We can convert these logits into the model’s class predictions by using `argmax` to find the highest logit, which corresponds to the most likely class:

In [8]:
class_preds = np.argmax(preds, axis=1)
print(preds.shape, class_preds.shape)

(408, 2) (408,)


Now, let’s use those preds to compute some metrics! We can load the metrics associated with the MRPC dataset as easily as we loaded the dataset, this time with the `evaluate.load()` function. The object returned has a compute() method we can use to do the metric calculation:

In [9]:
import evaluate

metric = evaluate.load("glue", "mrpc")
metric.compute(predictions=class_preds, references=raw_datasets["validation"]["label"])

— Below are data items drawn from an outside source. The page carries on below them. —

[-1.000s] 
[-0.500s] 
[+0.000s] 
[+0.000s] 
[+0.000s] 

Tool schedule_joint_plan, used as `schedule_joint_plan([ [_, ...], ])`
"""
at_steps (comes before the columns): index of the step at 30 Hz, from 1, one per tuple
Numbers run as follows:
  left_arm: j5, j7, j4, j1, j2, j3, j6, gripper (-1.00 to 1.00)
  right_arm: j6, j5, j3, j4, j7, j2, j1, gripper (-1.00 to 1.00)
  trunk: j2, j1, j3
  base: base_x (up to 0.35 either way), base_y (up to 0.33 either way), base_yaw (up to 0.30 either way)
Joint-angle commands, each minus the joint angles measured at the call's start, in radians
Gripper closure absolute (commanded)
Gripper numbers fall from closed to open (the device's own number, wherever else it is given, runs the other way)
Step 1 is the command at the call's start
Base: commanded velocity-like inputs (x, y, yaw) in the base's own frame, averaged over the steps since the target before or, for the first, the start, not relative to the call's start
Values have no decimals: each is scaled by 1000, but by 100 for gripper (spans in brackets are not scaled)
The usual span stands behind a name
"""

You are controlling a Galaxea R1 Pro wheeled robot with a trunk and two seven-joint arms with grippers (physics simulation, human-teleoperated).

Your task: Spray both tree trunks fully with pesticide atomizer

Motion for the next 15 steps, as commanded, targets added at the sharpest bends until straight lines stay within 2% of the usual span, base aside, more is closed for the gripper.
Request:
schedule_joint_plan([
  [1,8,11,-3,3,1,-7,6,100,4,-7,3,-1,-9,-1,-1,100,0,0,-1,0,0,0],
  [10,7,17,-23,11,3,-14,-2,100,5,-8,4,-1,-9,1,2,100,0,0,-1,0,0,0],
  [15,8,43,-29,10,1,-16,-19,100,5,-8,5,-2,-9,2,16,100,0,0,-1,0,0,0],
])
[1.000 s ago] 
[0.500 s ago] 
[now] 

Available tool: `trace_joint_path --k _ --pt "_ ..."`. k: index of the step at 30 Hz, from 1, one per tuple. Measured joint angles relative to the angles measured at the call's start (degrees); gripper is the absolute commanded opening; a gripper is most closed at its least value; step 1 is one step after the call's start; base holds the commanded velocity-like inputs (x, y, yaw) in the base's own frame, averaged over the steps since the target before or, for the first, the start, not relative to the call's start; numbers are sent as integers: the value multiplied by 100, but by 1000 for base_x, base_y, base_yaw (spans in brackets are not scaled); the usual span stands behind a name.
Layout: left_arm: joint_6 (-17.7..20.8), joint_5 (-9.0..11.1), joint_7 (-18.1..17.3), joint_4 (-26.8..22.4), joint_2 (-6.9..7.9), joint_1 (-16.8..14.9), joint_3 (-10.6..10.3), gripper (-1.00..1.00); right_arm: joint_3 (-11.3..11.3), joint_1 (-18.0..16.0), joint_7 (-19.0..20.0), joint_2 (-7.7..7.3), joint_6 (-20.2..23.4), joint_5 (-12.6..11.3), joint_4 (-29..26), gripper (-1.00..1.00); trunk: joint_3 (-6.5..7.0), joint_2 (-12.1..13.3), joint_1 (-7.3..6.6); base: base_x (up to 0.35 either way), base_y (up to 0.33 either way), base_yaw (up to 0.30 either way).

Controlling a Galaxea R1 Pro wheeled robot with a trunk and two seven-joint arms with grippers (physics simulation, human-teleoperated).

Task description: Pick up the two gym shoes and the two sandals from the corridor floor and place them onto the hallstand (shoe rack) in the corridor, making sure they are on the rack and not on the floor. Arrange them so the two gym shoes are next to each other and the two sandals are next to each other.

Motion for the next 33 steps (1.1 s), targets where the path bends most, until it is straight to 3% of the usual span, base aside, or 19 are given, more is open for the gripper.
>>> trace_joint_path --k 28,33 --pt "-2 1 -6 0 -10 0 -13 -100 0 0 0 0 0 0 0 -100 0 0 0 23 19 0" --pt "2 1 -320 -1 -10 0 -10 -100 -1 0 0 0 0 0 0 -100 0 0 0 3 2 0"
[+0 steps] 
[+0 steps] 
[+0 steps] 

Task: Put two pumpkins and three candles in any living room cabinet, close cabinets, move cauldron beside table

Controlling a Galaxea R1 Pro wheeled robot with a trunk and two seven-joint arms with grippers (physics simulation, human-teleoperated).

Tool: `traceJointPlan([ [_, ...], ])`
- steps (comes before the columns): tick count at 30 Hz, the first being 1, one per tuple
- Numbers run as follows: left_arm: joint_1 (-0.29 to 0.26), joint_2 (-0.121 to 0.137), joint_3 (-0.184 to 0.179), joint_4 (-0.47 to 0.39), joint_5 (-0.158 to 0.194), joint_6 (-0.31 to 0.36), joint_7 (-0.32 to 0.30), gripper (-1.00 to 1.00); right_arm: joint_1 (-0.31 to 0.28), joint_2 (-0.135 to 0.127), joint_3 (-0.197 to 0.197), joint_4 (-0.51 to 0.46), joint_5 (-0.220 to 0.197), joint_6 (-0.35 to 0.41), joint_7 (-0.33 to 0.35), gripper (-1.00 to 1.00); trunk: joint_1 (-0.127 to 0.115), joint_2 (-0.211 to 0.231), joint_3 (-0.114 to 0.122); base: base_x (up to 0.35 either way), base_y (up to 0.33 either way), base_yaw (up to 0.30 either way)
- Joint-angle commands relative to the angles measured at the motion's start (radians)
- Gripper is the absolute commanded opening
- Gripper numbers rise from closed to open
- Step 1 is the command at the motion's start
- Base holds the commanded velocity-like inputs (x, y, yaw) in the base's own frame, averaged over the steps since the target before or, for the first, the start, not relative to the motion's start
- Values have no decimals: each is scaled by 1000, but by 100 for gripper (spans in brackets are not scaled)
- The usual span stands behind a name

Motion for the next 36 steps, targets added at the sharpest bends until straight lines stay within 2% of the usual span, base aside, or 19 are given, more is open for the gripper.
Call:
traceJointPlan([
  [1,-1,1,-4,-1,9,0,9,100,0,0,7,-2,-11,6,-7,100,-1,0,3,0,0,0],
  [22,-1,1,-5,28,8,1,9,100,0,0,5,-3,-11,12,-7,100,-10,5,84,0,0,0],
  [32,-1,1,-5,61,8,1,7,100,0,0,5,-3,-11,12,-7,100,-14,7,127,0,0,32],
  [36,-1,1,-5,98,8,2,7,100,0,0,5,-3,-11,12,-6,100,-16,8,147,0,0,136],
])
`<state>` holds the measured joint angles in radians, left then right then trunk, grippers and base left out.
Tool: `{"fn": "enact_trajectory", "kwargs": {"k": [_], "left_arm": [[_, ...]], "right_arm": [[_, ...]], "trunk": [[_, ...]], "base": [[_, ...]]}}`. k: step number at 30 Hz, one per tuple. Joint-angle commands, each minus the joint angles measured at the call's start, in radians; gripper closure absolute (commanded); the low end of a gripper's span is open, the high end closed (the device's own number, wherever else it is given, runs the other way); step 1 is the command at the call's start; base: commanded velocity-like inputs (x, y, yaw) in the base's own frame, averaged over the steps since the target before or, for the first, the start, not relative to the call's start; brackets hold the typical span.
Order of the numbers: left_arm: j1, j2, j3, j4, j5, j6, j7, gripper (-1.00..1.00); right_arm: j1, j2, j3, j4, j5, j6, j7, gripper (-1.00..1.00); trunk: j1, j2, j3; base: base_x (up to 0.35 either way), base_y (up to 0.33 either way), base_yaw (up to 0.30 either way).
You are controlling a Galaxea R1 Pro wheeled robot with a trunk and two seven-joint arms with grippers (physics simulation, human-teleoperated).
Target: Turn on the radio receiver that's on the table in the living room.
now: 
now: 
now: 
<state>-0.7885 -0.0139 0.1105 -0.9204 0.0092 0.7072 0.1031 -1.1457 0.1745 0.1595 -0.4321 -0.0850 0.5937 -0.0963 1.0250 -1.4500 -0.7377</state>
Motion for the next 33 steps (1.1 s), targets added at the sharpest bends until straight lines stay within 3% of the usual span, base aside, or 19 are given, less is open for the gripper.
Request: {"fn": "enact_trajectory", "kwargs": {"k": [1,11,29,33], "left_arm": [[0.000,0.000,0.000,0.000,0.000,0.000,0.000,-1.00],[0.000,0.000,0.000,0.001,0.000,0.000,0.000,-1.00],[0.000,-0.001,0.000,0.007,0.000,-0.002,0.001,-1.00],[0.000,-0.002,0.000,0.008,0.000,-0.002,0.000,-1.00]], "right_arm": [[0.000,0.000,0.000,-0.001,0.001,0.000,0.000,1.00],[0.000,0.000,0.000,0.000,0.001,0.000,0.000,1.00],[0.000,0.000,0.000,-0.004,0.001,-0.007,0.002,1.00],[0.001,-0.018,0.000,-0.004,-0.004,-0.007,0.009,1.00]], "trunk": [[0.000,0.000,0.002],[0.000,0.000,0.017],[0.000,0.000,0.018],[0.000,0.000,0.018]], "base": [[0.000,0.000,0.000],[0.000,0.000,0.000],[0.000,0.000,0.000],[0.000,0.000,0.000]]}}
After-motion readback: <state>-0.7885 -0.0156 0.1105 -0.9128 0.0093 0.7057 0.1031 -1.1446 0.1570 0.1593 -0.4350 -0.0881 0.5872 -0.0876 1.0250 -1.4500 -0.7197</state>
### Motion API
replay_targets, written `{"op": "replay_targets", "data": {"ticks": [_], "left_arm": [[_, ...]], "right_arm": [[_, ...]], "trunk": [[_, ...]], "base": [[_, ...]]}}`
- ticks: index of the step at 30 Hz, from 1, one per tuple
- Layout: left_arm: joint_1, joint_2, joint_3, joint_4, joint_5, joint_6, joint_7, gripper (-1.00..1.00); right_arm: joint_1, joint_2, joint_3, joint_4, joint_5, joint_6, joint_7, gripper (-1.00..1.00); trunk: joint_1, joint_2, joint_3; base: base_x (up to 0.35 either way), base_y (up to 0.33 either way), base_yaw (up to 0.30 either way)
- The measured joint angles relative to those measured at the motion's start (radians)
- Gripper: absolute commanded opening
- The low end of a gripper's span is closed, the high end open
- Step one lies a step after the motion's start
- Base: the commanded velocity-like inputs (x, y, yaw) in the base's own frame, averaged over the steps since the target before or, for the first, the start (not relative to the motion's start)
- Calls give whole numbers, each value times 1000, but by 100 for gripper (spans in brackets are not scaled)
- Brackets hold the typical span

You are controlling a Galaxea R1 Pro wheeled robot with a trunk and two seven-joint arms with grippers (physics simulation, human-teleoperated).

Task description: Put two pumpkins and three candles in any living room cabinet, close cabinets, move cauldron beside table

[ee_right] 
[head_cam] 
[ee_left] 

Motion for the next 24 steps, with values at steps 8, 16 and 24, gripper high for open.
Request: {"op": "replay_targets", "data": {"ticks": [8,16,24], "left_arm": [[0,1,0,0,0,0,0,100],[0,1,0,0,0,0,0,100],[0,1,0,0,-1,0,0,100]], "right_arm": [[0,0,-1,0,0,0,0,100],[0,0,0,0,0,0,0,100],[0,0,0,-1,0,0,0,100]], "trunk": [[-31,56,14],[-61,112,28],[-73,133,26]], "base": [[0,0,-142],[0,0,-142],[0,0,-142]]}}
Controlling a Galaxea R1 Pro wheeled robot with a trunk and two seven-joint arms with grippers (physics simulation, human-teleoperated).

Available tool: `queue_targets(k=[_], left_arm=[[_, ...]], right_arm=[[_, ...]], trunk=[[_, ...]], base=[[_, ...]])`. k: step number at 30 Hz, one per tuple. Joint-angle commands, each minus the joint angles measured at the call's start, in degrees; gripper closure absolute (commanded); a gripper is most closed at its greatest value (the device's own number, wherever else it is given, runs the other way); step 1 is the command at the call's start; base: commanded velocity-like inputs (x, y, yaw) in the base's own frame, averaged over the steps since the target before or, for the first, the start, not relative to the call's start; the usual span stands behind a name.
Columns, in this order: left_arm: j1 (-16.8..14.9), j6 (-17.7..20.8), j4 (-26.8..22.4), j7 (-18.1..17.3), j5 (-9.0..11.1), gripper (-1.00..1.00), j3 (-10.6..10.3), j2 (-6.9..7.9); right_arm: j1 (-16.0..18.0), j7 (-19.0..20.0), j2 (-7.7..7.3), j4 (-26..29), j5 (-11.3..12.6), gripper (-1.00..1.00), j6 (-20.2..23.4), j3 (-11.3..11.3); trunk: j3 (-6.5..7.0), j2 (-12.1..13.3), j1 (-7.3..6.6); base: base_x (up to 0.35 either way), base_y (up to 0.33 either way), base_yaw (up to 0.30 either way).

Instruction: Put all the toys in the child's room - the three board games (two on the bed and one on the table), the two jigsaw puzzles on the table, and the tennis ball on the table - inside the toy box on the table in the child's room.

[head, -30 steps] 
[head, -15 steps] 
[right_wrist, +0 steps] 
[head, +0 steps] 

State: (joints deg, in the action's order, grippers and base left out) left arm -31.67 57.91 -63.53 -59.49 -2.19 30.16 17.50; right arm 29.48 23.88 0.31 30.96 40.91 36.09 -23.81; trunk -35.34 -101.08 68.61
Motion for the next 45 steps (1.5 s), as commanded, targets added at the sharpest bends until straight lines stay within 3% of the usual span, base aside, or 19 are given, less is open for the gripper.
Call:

{'accuracy': 0.8480392156862745, 'f1': 0.8956228956228957}

The exact results you get may vary, as the random initialization of the model head might change the metrics it achieved. Here, we can see our model has an accuracy of 85.78% on the validation set and an F1 score of 89.97. Those are the two metrics used to evaluate results on the MRPC dataset for the GLUE benchmark. The table in the BERT paper reported an F1 score of 88.9 for the base model. That was the **uncased** model while we are currently using the **cased** model, which explains the better result.

This concludes the introduction to fine-tuning using the Keras API. An example of doing this for most common NLP tasks will be given in Chapter 7. If you would like to hone your skills on the Keras API, try to fine-tune a model on the GLUE SST-2 dataset, using the data processing you did in section 2.